◆ Task instructions: Leave every image behind and restate the data word for word.

:: Source material ::

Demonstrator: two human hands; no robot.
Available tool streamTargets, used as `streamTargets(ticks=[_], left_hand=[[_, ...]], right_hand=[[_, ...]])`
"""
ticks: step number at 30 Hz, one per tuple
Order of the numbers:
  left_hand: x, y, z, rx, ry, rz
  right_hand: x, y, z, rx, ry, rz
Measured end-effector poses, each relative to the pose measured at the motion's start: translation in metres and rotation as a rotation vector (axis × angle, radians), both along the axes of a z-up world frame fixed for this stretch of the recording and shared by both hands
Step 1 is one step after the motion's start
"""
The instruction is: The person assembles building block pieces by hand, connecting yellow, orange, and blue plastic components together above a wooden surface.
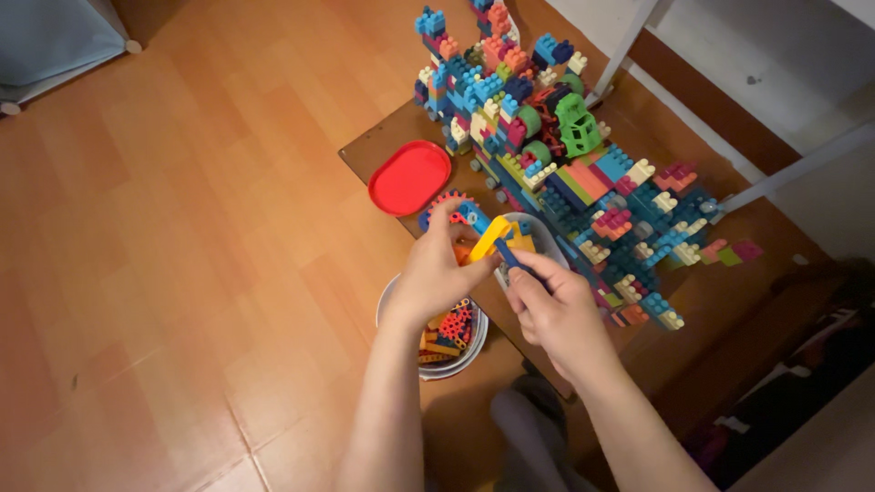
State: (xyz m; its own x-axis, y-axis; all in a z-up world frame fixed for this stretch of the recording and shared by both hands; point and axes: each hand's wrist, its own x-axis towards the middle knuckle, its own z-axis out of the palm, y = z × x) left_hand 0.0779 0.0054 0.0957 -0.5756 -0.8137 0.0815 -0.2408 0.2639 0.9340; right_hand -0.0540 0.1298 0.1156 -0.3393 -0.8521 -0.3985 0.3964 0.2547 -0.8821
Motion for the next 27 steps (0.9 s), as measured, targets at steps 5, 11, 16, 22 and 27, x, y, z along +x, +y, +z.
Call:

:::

◆ Expected answer:
Demonstrator: two human hands; no robot.
Available tool streamTargets, used as `streamTargets(ticks=[_], left_hand=[[_, ...]], right_hand=[[_, ...]])`
"""
ticks: step number at 30 Hz, one per tuple
Order of the numbers:
  left_hand: x, y, z, rx, ry, rz
  right_hand: x, y, z, rx, ry, rz
Measured end-effector poses, each relative to the pose measured at the motion's start: translation in metres and rotation as a rotation vector (axis × angle, radians), both along the axes of a z-up world frame fixed for this stretch of the recording and shared by both hands
Step 1 is one step after the motion's start
"""
The instruction is: The person assembles building block pieces by hand, connecting yellow, orange, and blue plastic components together above a wooden surface.
State: (xyz m; its own x-axis, y-axis; all in a z-up world frame fixed for this stretch of the recording and shared by both hands; point and axes: each hand's wrist, its own x-axis towards the middle knuckle, its own z-axis out of the palm, y = z × x) left_hand 0.0779 0.0054 0.0957 -0.5756 -0.8137 0.0815 -0.2408 0.2639 0.9340; right_hand -0.0540 0.1298 0.1156 -0.3393 -0.8521 -0.3985 0.3964 0.2547 -0.8821
Motion for the next 27 steps (0.9 s), as measured, targets at steps 5, 11, 16, 22 and 27, x, y, z along +x, +y, +z.
Call:

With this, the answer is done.